Joseph V. Ferraro, Thomas W. Plummer, Briana L. Pobiner, James S. Oliver, Laura C. Bishop, David R. Braun, Peter W. Ditchfield, John W. Seaman III, Katie M. Binetti, John W. Seaman Jr, Fritz Hertel, Richard Potts
Source - http://www.plosone.org/article/info%3Adoi%2F10.1371%2Fjournal.pone.0062174
Abstract
The emergence of lithic technology by ~2.6 million years ago (Ma) is often interpreted as a correlate of increasingly recurrent hominin acquisition and consumption of animal remains. Associated faunal evidence, however, is poorly preserved prior to ~1.8 Ma, limiting our understanding of early archaeological (Oldowan) hominin carnivory. Here, we detail three large well-preserved zooarchaeological assemblages from Kanjera South, Kenya. The assemblages date to ~2.0 Ma, pre-dating all previously published archaeofaunas of appreciable size. At Kanjera, there is clear evidence that Oldowan hominins acquired and processed numerous, relatively complete, small ungulate carcasses. Moreover, they had at least occasional access to the fleshed remains of larger, wildebeest-sized animals. The overall record of hominin activities is consistent through the stratified sequence – spanning hundreds to thousands of years – and provides the earliest archaeological evidence of sustained hominin involvement with fleshed animal remains (i.e., persistent carnivory), a foraging adaptation central to many models of hominin evolution.

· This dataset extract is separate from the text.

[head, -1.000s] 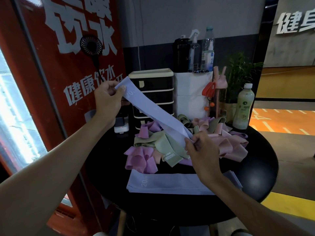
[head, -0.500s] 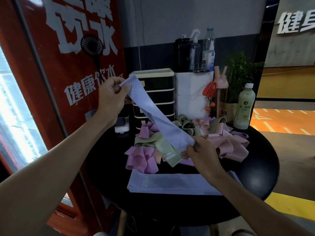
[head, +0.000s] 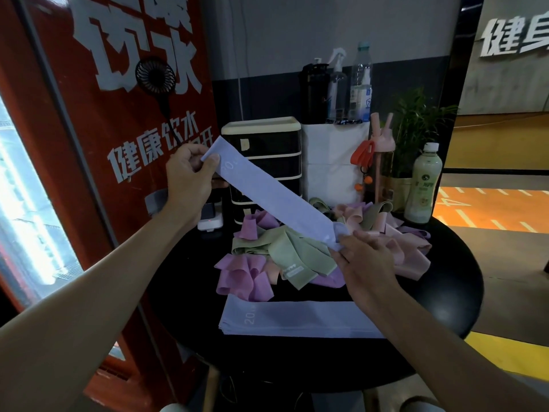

Figure 1. Location of Kanjera along the modern shoreline of Lake Victoria, East Africa.
(A) Kanjera lies to the immediate northeast of Homa Mountain, a volcanic complex active from the middle Miocene to the Pleistocene. The Winam Gulf fills the western end of the Nyanza Rift, an E-W graben with origins in the early Miocene. (B) Beds KS-1 through KS-3 of the Kanjera Formation (Southern Member) sample floodplain and low-aspect channel contexts originally deposited between the mountain and the nearby shores of a shallow lake [49]. Satellite imagery from USGS and NASA. doi:10.1371/journal.pone.0062174.g001
Figure 2. Bone surface modifications.
(A) KJS 7472, a small bovid metatarsal from KS-2 bearing cut marks; (B) KJS 7379, a medium-sized bovid humerus from KS3 bearing pair of hammerstone notches, the specimen is also cut-marked (not figured); (C) KJS 5447, a mammal limb bone shaft fragment from KS-2 with percussion pit and striae, the specimen is also cut-marked (not figured); (D) KJS 2565, a small bovid femur from KS-2 with numerous cut marks. Scale is 1 cm in panels (A-D); 1 mm in the panel (D) close-up. Specimen numbers are field designations, not KNM accession numbers. doi:10.1371/journal.pone.0062174.g002
Figure 4. Tooth-mark frequencies and long bone portion representation: results from modern experiments and excavations at KJS.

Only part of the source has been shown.